I remember listening to a recent episode of the movie podcast Battleship Pretension where they mentioned how odd some '80s movies can look. You can see a natural progression form the '60s to the '70s but aesthetics take this 180 degree turn around 1983 or so (the year of my birth actually).

It was an interesting thought. I brought it up to some of my co-workers recently. The '80s was high school for them. It was explained to me that everything was a reaction against the '60s and '70s. One guy actually told me about how some people tucked their pant legs into their shoes becuase flared jeans were seen as contraband.

That's when it clicked for me. Growing up my Dad kept the '60s alive, filling the house with The Beatles, The Rolling Stones and Jimi Hendrix. By the time I was into pop music that era was heralded as the greatest of all time. I remember buying an issue of Guitar World magazine devoted to all the major albums released in 1969 (Led Zeppelin I, Abbey Road, three CCR albums). But when the man who wanted to bomb Berkeley was president no one wanted to hear about the Age of Aquarius (God, imagine what Lennon would say if he was alive during the Reagan years!).

Now I see why films of the '80s referenced the '50s so much (Back to the Future, The Buddy Holly Story, La Bamba). I also understand what Chuck Klosterman was writing about in Fargo Rock City when he reveals that in the '80s it was actually cool to be conservative (in particular he is referencing Alex P. Keaton from Family Ties).

I worry that calling myself a pop culture anthropologist makes me sound like a pretentious dilettante. But this is what I'm interested in, learning about human culture starting with what's pop. It's not a perfect science and people take it too far (I join Sean T. Collins in bemoaning the wave of recent articles that looked to horror films to get a sense of America's foreign policy). But sometimes you stumble on something like this and human behavior is put into something of a perspective.

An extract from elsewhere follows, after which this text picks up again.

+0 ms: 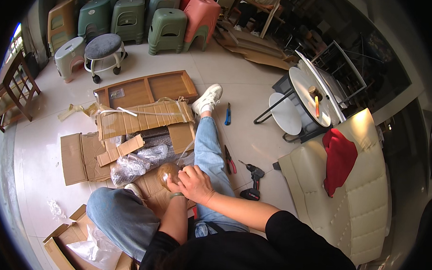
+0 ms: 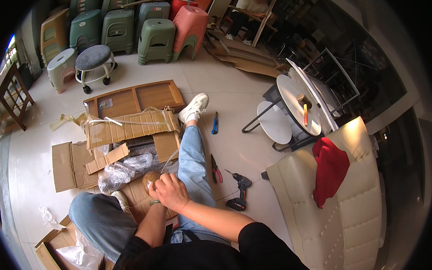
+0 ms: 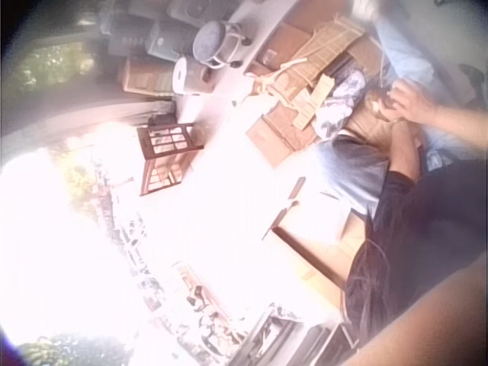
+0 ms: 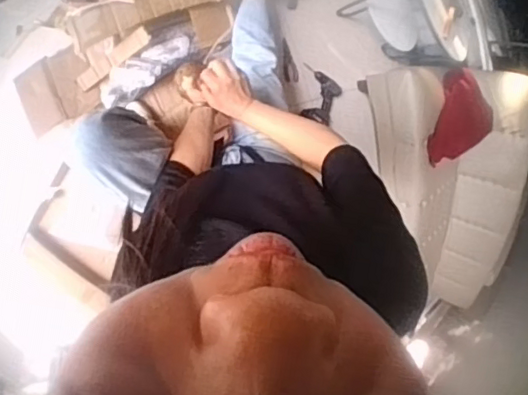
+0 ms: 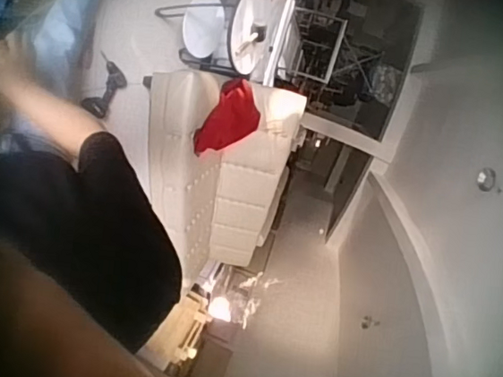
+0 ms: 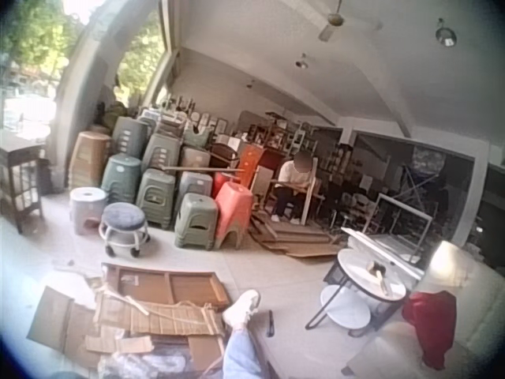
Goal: The person sits on the floor and assembles a wooden table leg by inserting and tightening a cylindrical wooden piece into a rounded base. The person repeatedly aligns and twists the components by hand to secure the joint.
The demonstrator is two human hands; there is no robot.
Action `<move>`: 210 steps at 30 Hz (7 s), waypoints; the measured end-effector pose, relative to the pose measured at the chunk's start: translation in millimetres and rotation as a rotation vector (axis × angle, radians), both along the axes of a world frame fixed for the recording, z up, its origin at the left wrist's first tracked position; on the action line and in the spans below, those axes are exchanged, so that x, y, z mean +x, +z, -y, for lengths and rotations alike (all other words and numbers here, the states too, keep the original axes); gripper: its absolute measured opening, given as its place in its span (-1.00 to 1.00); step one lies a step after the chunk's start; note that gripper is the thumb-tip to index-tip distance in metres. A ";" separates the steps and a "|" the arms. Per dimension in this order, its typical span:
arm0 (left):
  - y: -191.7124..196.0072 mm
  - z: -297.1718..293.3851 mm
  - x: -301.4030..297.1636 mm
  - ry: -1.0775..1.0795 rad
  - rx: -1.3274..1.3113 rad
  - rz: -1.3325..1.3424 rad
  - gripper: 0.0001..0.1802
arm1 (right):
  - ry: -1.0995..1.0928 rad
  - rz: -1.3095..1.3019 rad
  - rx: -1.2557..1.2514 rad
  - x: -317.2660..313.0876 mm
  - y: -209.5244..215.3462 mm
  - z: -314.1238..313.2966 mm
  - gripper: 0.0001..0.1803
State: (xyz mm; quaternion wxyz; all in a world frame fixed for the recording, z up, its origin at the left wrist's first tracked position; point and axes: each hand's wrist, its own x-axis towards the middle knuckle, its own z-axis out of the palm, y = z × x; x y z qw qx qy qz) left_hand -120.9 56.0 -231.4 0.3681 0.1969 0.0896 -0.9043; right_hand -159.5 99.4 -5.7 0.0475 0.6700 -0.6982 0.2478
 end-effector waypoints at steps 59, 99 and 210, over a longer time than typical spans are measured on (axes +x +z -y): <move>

Was the '80s a backlash that went too far? When I see a film like Michael Mann's Manhunter I see a cool story ruined by certain artistic choices that only could have made sense at the time (that synth score is so overblown). The pendulum swung too far in the other direction. Artifice was worshiped. Is something similar happening today, when the digital world of smart phones and viral videos demand so much attention. Is there anything less organic than the sounds of New Romantic pop music coming from a box on your computer screen only a few inches tall?

Ah don't worry about it. That out-of-tune riff in "(Keep Feeling) Fascination" is pretty damn cool.